_Task to carry out_. Write out the whole listing exactly as it is written below.

_Data segment_.
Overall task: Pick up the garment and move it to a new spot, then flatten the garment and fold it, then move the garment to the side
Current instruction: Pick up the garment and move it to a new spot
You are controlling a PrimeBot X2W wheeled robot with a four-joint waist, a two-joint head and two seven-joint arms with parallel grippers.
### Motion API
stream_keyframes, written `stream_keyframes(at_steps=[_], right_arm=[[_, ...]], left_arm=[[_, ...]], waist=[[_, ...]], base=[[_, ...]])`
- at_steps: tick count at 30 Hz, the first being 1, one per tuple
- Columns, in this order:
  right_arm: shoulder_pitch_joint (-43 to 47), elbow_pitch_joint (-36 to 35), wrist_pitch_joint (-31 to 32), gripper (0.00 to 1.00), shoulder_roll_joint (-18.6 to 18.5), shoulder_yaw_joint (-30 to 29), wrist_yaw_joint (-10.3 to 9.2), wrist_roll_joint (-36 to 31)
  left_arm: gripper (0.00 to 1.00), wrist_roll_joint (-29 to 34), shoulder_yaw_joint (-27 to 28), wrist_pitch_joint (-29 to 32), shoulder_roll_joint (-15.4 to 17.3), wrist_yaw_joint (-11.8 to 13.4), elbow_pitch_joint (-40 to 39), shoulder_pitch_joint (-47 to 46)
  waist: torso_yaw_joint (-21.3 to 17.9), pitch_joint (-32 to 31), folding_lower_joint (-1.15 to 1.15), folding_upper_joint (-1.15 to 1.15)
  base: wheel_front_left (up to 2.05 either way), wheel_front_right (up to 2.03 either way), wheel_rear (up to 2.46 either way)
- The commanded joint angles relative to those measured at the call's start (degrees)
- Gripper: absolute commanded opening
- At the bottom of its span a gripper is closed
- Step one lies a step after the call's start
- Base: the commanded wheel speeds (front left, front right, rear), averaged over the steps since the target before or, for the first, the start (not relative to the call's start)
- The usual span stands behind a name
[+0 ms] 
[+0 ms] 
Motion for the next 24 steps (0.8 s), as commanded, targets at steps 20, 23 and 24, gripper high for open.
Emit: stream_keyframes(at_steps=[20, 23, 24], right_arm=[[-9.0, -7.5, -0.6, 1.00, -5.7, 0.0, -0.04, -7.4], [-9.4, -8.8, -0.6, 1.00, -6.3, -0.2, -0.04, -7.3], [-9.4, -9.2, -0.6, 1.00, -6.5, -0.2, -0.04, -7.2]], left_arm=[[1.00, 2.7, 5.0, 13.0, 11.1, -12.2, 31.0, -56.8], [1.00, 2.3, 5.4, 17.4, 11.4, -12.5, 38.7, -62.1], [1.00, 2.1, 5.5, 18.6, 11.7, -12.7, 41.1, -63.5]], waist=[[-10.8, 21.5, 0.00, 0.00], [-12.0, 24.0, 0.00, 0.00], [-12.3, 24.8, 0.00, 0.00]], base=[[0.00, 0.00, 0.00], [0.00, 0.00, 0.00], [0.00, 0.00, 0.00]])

_Answer to this problem_.
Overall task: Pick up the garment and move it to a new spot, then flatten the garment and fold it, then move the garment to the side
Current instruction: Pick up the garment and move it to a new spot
You are controlling a PrimeBot X2W wheeled robot with a four-joint waist, a two-joint head and two seven-joint arms with parallel grippers.
### Motion API
stream_keyframes, written `stream_keyframes(at_steps=[_], right_arm=[[_, ...]], left_arm=[[_, ...]], waist=[[_, ...]], base=[[_, ...]])`
- at_steps: tick count at 30 Hz, the first being 1, one per tuple
- Columns, in this order:
  right_arm: shoulder_pitch_joint (-43 to 47), elbow_pitch_joint (-36 to 35), wrist_pitch_joint (-31 to 32), gripper (0.00 to 1.00), shoulder_roll_joint (-18.6 to 18.5), shoulder_yaw_joint (-30 to 29), wrist_yaw_joint (-10.3 to 9.2), wrist_roll_joint (-36 to 31)
  left_arm: gripper (0.00 to 1.00), wrist_roll_joint (-29 to 34), shoulder_yaw_joint (-27 to 28), wrist_pitch_joint (-29 to 32), shoulder_roll_joint (-15.4 to 17.3), wrist_yaw_joint (-11.8 to 13.4), elbow_pitch_joint (-40 to 39), shoulder_pitch_joint (-47 to 46)
  waist: torso_yaw_joint (-21.3 to 17.9), pitch_joint (-32 to 31), folding_lower_joint (-1.15 to 1.15), folding_upper_joint (-1.15 to 1.15)
  base: wheel_front_left (up to 2.05 either way), wheel_front_right (up to 2.03 either way), wheel_rear (up to 2.46 either way)
- The commanded joint angles relative to those measured at the call's start (degrees)
- Gripper: absolute commanded opening
- At the bottom of its span a gripper is closed
- Step one lies a step after the call's start
- Base: the commanded wheel speeds (front left, front right, rear), averaged over the steps since the target before or, for the first, the start (not relative to the call's start)
- The usual span stands behind a name
[+0 ms] 
[+0 ms] 
Motion for the next 24 steps (0.8 s), as commanded, targets at steps 20, 23 and 24, gripper high for open.
Emit: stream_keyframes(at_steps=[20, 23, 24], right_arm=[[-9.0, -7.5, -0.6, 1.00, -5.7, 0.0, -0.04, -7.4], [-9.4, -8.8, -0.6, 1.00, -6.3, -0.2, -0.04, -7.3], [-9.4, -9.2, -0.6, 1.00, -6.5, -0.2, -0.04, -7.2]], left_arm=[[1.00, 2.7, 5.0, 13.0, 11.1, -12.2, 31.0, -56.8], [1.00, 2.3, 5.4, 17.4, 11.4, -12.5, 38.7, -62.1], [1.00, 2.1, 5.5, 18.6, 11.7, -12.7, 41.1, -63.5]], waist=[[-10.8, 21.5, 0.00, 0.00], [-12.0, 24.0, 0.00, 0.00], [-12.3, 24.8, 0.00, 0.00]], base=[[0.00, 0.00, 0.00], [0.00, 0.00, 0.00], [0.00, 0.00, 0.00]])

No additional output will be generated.